WIKA saat ini masih memerlukan dukungan dari para pemegang Sukuk Mudharabah Berkelanjutan II Tahap II Tahun 2022 untuk menyetujui usulan yang diajukan, sebagai bagian dari inisiatif penyehatan perusahaan. Hal ini mencerminkan kepercayaan para pemangku kepentingan terhadap upaya penyehatan yang sedang dilakukan oleh WIKA.

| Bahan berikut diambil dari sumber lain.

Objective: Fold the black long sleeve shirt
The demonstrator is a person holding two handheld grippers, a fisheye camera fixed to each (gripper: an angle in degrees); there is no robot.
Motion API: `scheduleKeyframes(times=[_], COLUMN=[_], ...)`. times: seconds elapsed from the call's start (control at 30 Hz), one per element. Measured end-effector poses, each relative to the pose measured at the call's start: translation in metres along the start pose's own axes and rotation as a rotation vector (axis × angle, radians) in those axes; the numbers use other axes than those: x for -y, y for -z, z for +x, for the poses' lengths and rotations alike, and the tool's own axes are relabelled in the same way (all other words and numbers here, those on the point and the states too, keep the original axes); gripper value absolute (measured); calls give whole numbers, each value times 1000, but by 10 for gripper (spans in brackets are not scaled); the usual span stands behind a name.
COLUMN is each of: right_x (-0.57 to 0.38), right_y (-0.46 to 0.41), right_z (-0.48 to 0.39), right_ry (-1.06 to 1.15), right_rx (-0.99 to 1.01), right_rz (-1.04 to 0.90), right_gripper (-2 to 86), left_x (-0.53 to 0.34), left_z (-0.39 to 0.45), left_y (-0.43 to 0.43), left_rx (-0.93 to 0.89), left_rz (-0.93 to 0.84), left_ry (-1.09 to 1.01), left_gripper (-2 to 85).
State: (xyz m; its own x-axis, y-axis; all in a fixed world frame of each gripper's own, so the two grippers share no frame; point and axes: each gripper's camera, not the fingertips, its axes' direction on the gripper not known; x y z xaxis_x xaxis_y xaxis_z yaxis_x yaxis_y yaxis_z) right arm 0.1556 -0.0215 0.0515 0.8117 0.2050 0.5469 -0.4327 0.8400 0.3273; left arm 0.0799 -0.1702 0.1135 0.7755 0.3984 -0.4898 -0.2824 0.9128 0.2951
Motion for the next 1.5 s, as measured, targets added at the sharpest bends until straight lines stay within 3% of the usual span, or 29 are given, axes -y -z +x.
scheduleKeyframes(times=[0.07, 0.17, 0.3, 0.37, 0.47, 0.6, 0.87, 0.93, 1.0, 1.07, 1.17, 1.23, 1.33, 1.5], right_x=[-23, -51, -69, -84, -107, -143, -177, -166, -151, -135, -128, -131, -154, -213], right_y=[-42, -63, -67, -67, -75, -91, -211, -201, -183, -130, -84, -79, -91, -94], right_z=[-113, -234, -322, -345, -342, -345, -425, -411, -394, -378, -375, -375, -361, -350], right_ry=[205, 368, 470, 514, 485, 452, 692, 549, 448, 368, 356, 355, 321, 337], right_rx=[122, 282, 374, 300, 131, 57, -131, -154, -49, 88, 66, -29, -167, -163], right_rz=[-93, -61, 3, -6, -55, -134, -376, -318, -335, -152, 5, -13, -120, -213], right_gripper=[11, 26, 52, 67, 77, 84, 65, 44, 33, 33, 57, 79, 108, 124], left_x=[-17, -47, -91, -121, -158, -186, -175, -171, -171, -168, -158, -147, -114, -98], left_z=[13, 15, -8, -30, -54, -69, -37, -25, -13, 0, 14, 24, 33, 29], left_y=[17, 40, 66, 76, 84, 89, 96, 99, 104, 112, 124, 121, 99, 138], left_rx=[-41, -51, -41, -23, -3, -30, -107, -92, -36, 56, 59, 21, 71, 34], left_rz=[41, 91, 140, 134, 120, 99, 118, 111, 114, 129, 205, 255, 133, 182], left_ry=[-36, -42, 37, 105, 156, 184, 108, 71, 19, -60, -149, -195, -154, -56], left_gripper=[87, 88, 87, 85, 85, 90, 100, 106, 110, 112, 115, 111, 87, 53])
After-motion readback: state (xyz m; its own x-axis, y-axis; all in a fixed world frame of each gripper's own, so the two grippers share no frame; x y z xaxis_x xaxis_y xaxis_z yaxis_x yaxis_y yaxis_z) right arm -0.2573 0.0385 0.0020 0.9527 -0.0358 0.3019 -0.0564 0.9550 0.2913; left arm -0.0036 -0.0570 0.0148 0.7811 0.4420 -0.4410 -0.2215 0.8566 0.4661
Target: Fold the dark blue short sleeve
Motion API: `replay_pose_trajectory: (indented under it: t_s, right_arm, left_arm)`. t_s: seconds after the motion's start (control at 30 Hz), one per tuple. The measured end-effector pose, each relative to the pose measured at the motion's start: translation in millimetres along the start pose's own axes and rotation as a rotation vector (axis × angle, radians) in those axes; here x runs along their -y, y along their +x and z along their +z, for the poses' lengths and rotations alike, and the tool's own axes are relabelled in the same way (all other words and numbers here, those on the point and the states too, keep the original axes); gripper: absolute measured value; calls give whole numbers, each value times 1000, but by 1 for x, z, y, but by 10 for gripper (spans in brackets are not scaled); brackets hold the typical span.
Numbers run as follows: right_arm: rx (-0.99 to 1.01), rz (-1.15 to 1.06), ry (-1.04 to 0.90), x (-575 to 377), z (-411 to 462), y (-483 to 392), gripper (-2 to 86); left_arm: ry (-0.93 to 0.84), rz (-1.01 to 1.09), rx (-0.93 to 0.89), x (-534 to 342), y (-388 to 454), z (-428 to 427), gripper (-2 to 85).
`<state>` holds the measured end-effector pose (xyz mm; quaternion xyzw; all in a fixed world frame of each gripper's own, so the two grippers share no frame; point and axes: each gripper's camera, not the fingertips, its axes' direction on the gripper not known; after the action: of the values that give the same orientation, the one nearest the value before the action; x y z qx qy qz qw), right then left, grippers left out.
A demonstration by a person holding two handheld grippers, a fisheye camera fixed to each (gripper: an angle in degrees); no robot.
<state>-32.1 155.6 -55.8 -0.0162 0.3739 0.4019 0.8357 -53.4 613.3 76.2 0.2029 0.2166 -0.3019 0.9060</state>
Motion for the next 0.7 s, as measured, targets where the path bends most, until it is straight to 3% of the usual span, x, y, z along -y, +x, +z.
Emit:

Dari aspek neraca, usaha berkelanjutan dalam penyehatan ini berhasil menurunkan total utang WIKA, baik kepada mitra kerja maupun lembaga keuangan, sebesar Rp 1,47 triliun pada kuartal I-2025 jika dibandingkan dengan tahun sebelumnya. Berkat pencapaian ini, lembaga pemeringkat kredit, PT Pemeringkat Efek Indonesia (PEFINDO), kembali meningkatkan peringkat Obligasi Berkelanjutan II Tahap II Tahun 2022 Seri A WIKA, dari idD menjadi idCCC.
Direktur Utama WIKA, Agung BW, juga menyampaikan rasa terima kasih yang mendalam atas kepercayaan dan dukungan yang diterima dari para pemangku kepentingan. Pencapaian positif ini juga tercermin dari kesepakatan yang telah mencapai kuorum persetujuan dengan para pemegang obligasi, khususnya dalam Obligasi Berkelanjutan II Tahap II Tahun 2022.
Dari laporan realisasi, PT Wijaya Karya (Persero) Tbk (WIKA) mencatatkan nilai kontrak baru pada kuartal I-2025 sebesar Rp 2,16 triliun, yang merupakan penurunan dibanding periode yang sama tahun sebelumnya. Sumber utama penjualan tersebut berasal dari segmen infrastruktur, gedung, EPC, industri pendukung konstruksi, serta real estate.
Kondisi ekonomi global yang menekan sektor konstruksi juga berpengaruh dalam beberapa waktu terakhir. Penjualan total WIKA selama kuartal I-2025 mencapai Rp 4,84 triliun. Dari penjualan ini, WIKA berhasil mencatatkan laba kotor sebesar Rp 393,46 miliar, yang berasal dari laba proyek non-KSO sebesar Rp 231,33 miliar, sedangkan sisanya berasal dari laba proyek KSO.